Support translating fragmented packets.
Bug: 11542311
Change-Id: I14a20b9ac669cdb5927f6ac26147bb0109099497
diff --git a/clatd.c b/clatd.c
index 3ab2371..a89c588 100644
--- a/clatd.c
+++ b/clatd.c
@@ -51,6 +51,9 @@
#define DEVICENAME6 "clat"
#define DEVICENAME4 "clat4"
+/* 40 bytes IPv6 header - 20 bytes IPv4 header + 8 bytes fragment header */
+#define MTU_DELTA 28
+
int forwarding_fd = -1;
volatile sig_atomic_t running = 1;
@@ -271,8 +274,9 @@
Global_Clatd_Config.mtu = 1280;
}
- if(Global_Clatd_Config.ipv4mtu <= 0 || (Global_Clatd_Config.ipv4mtu > Global_Clatd_Config.mtu - 20)) {
- Global_Clatd_Config.ipv4mtu = Global_Clatd_Config.mtu-20;
+ if(Global_Clatd_Config.ipv4mtu <= 0 ||
+ Global_Clatd_Config.ipv4mtu > Global_Clatd_Config.mtu - MTU_DELTA) {
+ Global_Clatd_Config.ipv4mtu = Global_Clatd_Config.mtu - MTU_DELTA;
logmsg(ANDROID_LOG_WARN,"ipv4mtu now set to = %d",Global_Clatd_Config.ipv4mtu);
}
diff --git a/dump.c b/dump.c
index 94e4796..ba5fa3e 100644
--- a/dump.c
+++ b/dump.c
@@ -220,6 +220,7 @@
char output[PACKETLEN*3+2];
size_t i;
+ output[0] = '\0';
for(i = 0; i < len && i < PACKETLEN; i++) {
snprintf(output + i*3, 4, " %02x", (uint8_t)data[i]);
}
diff --git a/ipv4.c b/ipv4.c
index e2636b4..84dccd5 100644
--- a/ipv4.c
+++ b/ipv4.c
@@ -57,7 +57,8 @@
int ipv4_packet(clat_packet out, int pos, const char *packet, size_t len) {
const struct iphdr *header = (struct iphdr *) packet;
struct ip6_hdr *ip6_targ = (struct ip6_hdr *) out[pos].iov_base;
- uint16_t frag_flags;
+ struct ip6_frag *frag_hdr;
+ size_t frag_hdr_len;
uint8_t nxthdr;
const char *next_header;
size_t len_left;
@@ -69,12 +70,6 @@
return 0;
}
- frag_flags = ntohs(header->frag_off);
- if(frag_flags & IP_MF) { // this could theoretically be supported, but isn't
- logmsg_dbg(ANDROID_LOG_ERROR, "ip_packet/more fragments set, dropping");
- return 0;
- }
-
if(header->ihl < 5) {
logmsg_dbg(ANDROID_LOG_ERROR, "ip_packet/ip header length set to less than 5: %x", header->ihl);
return 0;
@@ -111,20 +106,32 @@
fill_ip6_header(ip6_targ, 0, nxthdr, header);
out[pos].iov_len = sizeof(struct ip6_hdr);
- // Calculate the pseudo-header checksum.

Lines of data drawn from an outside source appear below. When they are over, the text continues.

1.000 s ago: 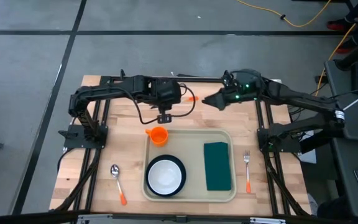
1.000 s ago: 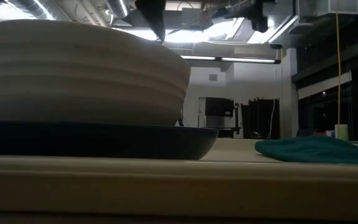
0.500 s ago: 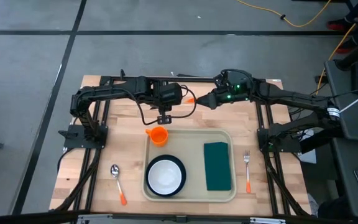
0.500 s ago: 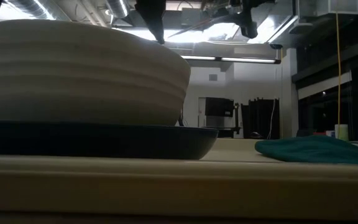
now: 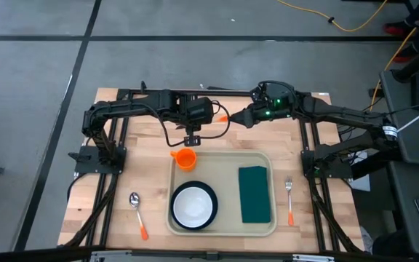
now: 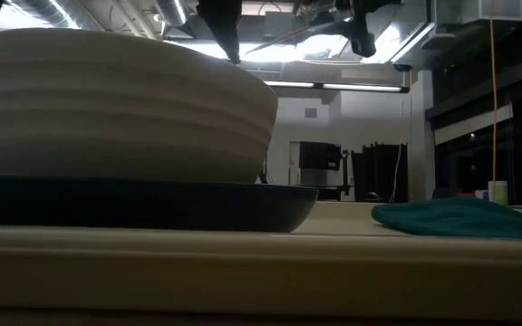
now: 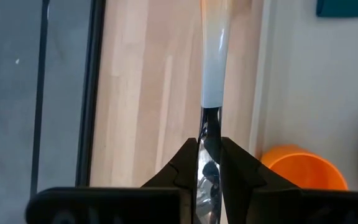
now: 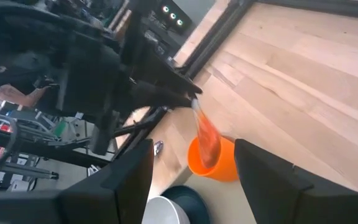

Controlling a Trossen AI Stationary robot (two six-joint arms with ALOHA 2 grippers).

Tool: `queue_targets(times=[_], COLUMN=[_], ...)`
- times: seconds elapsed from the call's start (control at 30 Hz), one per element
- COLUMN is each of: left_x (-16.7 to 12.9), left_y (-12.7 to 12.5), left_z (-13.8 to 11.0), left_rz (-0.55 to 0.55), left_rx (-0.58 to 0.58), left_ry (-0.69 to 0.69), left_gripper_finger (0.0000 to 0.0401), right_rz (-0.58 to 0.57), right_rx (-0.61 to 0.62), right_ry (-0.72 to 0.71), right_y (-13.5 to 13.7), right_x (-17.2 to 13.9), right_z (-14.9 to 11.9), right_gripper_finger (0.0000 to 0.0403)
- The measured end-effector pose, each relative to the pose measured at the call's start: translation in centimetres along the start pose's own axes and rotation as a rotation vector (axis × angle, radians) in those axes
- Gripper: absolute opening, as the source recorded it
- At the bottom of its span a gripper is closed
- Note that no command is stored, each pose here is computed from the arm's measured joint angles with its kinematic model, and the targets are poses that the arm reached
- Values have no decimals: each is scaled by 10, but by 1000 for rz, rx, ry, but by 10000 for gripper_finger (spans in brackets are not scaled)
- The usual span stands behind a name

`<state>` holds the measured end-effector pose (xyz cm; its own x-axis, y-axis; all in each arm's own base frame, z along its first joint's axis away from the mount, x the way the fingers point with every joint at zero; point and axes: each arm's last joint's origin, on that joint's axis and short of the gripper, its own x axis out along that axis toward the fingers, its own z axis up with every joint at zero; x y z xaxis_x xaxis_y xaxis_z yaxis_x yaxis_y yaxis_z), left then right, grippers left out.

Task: Set up tray
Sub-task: Put the orange knife on the green napkin

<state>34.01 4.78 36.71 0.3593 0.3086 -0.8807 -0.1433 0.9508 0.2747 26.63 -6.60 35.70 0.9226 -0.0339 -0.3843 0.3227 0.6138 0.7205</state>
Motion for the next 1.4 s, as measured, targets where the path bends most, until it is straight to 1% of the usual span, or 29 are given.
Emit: queue_targets(times=[0.17,0.33,0.43,0.67,0.8,0.93,1.4], left_x=[0,0,0,0,0,0,-1], left_y=[0,0,0,0,-1,-1,0], left_z=[1,1,2,3,3,4,5], left_rz=[1,0,-4,-9,-20,-20,-10], left_rx=[-2,-2,1,0,0,0,-4], left_ry=[-7,-9,-20,-35,-37,-38,-54], left_gripper_finger=[28,28,28,28,28,28,28], right_rz=[-18,-3,-2,19,30,30,23], right_rx=[9,6,4,-6,-10,-11,-7], right_ry=[17,3,2,-18,-28,-27,-18], right_y=[-6,-6,-6,-4,-3,-2,-3], right_x=[3,4,4,4,4,4,4], right_z=[-5,-4,-4,-2,-1,-1,-2], right_gripper_finger=[227,224,211,162,147,141,141])
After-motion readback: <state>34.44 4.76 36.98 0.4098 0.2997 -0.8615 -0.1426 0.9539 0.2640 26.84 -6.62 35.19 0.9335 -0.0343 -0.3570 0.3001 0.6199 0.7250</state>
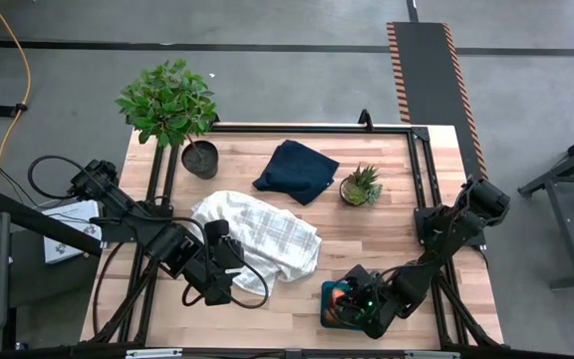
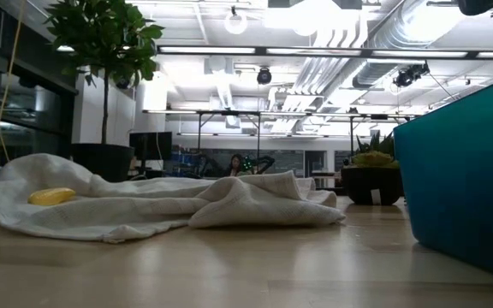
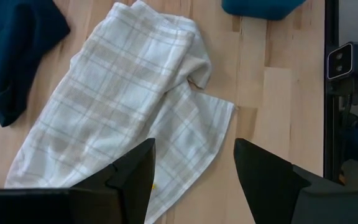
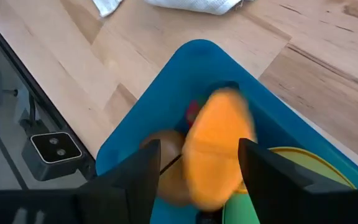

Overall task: Pick and placing Produce into tupperware
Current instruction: Put the croissant into the bin, then put the corn into the bin

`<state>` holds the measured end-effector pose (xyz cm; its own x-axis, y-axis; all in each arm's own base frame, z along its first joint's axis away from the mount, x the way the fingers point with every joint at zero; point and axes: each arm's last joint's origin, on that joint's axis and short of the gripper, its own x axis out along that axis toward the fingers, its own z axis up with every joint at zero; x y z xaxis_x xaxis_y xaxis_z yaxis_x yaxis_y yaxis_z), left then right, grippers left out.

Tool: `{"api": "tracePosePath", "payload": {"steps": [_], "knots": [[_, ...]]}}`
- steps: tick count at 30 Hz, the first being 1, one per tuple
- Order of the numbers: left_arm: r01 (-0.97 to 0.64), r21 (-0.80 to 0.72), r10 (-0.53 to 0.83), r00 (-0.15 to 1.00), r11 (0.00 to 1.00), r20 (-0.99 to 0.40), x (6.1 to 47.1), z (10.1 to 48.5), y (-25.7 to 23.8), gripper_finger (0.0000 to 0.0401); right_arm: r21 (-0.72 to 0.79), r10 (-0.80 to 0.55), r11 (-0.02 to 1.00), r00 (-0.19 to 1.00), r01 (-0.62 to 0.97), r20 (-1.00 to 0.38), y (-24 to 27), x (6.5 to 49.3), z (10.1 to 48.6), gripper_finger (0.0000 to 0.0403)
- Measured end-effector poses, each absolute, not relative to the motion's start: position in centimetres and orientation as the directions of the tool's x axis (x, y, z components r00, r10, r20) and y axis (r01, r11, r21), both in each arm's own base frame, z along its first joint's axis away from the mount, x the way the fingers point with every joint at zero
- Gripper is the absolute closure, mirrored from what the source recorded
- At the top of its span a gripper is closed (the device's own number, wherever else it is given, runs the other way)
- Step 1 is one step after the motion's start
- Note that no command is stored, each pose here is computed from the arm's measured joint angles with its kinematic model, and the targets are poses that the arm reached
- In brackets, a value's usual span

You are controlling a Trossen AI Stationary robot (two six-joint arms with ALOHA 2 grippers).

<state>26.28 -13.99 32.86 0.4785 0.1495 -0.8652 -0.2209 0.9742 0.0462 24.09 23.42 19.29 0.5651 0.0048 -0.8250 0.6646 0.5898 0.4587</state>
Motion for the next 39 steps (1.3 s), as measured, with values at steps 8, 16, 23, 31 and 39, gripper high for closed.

+ /* Calculate the pseudo-header checksum.
+ * Technically, the length that is used in the pseudo-header checksum is the transport layer
+ * length, which is not the same as len_left in the case of fragmented packets. But since
+ * translation does not change the transport layer length, the checksum is unaffected.
+ */
old_sum = ipv4_pseudo_header_checksum(header, len_left);
new_sum = ipv6_pseudo_header_checksum(ip6_targ, len_left, nxthdr);
- if (nxthdr == IPPROTO_ICMPV6) {
- iov_len = icmp_packet(out, pos + 1, (const struct icmphdr *) next_header, new_sum, len_left);
+ // If the IPv4 packet is fragmented, add a Fragment header.
+ frag_hdr = (struct ip6_frag *) out[pos + 1].iov_base;
+ frag_hdr_len = maybe_fill_frag_header(frag_hdr, ip6_targ, header);
+ out[pos + 1].iov_len = frag_hdr_len;
+
+ if (frag_hdr_len && frag_hdr->ip6f_offlg & IP6F_OFF_MASK) {
+ // Non-first fragment. Copy the rest of the packet as is.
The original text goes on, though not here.